▶ Directions for this task: All of the records must be given again exactly.

▶ Extracted material:
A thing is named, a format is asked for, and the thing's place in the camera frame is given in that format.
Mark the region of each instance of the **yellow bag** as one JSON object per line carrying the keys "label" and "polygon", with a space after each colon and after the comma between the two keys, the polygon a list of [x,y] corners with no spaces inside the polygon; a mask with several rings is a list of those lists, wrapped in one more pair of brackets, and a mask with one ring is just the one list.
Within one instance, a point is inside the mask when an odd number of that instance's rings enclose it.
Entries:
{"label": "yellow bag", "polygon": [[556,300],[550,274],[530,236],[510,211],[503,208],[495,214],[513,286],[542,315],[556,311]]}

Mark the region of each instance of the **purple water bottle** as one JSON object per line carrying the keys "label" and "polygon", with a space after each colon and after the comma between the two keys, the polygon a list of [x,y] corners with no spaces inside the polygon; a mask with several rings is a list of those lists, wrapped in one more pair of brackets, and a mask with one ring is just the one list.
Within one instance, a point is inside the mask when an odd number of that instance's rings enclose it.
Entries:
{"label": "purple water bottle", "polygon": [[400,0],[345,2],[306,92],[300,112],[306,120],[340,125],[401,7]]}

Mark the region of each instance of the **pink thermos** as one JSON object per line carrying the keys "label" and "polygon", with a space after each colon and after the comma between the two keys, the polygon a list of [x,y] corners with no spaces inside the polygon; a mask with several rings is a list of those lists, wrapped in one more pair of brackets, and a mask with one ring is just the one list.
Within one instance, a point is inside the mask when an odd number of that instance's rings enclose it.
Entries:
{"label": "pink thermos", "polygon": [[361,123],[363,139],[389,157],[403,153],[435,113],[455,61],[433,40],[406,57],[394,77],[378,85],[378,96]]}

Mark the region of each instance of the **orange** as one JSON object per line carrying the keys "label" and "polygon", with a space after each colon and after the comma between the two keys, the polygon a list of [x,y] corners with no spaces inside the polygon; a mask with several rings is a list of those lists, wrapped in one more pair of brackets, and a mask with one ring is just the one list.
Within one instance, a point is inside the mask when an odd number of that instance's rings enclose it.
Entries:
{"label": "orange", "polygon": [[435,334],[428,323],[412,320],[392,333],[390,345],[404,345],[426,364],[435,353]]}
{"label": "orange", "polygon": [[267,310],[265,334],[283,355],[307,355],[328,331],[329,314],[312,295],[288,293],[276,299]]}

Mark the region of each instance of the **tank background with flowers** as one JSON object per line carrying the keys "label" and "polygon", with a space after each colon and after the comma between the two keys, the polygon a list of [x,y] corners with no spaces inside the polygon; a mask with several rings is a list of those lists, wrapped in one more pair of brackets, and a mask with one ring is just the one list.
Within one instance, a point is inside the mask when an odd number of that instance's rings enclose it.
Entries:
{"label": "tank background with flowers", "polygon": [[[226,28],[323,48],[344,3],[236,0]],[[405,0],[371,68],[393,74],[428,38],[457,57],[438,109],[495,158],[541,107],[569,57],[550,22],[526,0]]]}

▶ Completed task:
A thing is named, a format is asked for, and the thing's place in the camera frame is given in that format.
Mark the region of each instance of the **yellow bag** as one JSON object per line carrying the keys "label" and "polygon", with a space after each colon and after the comma between the two keys, the polygon a list of [x,y] corners with no spaces inside the polygon; a mask with several rings is a list of those lists, wrapped in one more pair of brackets, and a mask with one ring is just the one list.
Within one instance, a point is inside the mask when an odd number of that instance's rings enclose it.
Entries:
{"label": "yellow bag", "polygon": [[556,300],[550,274],[530,236],[510,211],[503,208],[495,214],[513,286],[542,315],[556,311]]}

Mark the region of each instance of the **purple water bottle** as one JSON object per line carrying the keys "label" and "polygon", with a space after each colon and after the comma between the two keys, the polygon a list of [x,y] corners with no spaces inside the polygon; a mask with several rings is a list of those lists, wrapped in one more pair of brackets, and a mask with one ring is just the one list.
Within one instance, a point is inside the mask when an odd number of that instance's rings enclose it.
Entries:
{"label": "purple water bottle", "polygon": [[400,0],[345,2],[306,92],[300,112],[306,120],[340,125],[401,7]]}

Mark the region of each instance of the **pink thermos** as one JSON object per line carrying the keys "label" and "polygon", with a space after each colon and after the comma between the two keys, the polygon a list of [x,y] corners with no spaces inside the polygon; a mask with several rings is a list of those lists, wrapped in one more pair of brackets, and a mask with one ring is just the one list.
Within one instance, a point is inside the mask when an odd number of that instance's rings enclose it.
Entries:
{"label": "pink thermos", "polygon": [[361,123],[363,139],[389,157],[403,153],[435,113],[455,61],[433,40],[406,57],[394,77],[378,85],[378,96]]}

Mark the region of each instance of the **orange** as one JSON object per line carrying the keys "label" and "polygon", with a space after each colon and after the comma between the two keys, the polygon a list of [x,y] corners with no spaces inside the polygon; a mask with several rings is a list of those lists, wrapped in one more pair of brackets, and a mask with one ring is just the one list.
Within one instance, a point is inside the mask when an odd number of that instance's rings enclose it.
Entries:
{"label": "orange", "polygon": [[435,334],[428,323],[412,320],[392,333],[390,345],[404,345],[426,364],[435,353]]}
{"label": "orange", "polygon": [[267,310],[265,334],[283,355],[307,355],[328,331],[329,314],[312,295],[288,293],[276,299]]}

Mark the region of each instance of the **tank background with flowers** as one JSON object per line carrying the keys "label" and "polygon", with a space after each colon and after the comma between the two keys, the polygon a list of [x,y] corners with no spaces inside the polygon; a mask with several rings is a list of those lists, wrapped in one more pair of brackets, and a mask with one ring is just the one list.
Within one instance, a point is inside the mask when an odd number of that instance's rings enclose it.
Entries:
{"label": "tank background with flowers", "polygon": [[[226,28],[323,48],[344,3],[236,0]],[[405,0],[371,68],[393,74],[428,38],[457,57],[438,109],[495,158],[541,107],[569,57],[550,22],[526,0]]]}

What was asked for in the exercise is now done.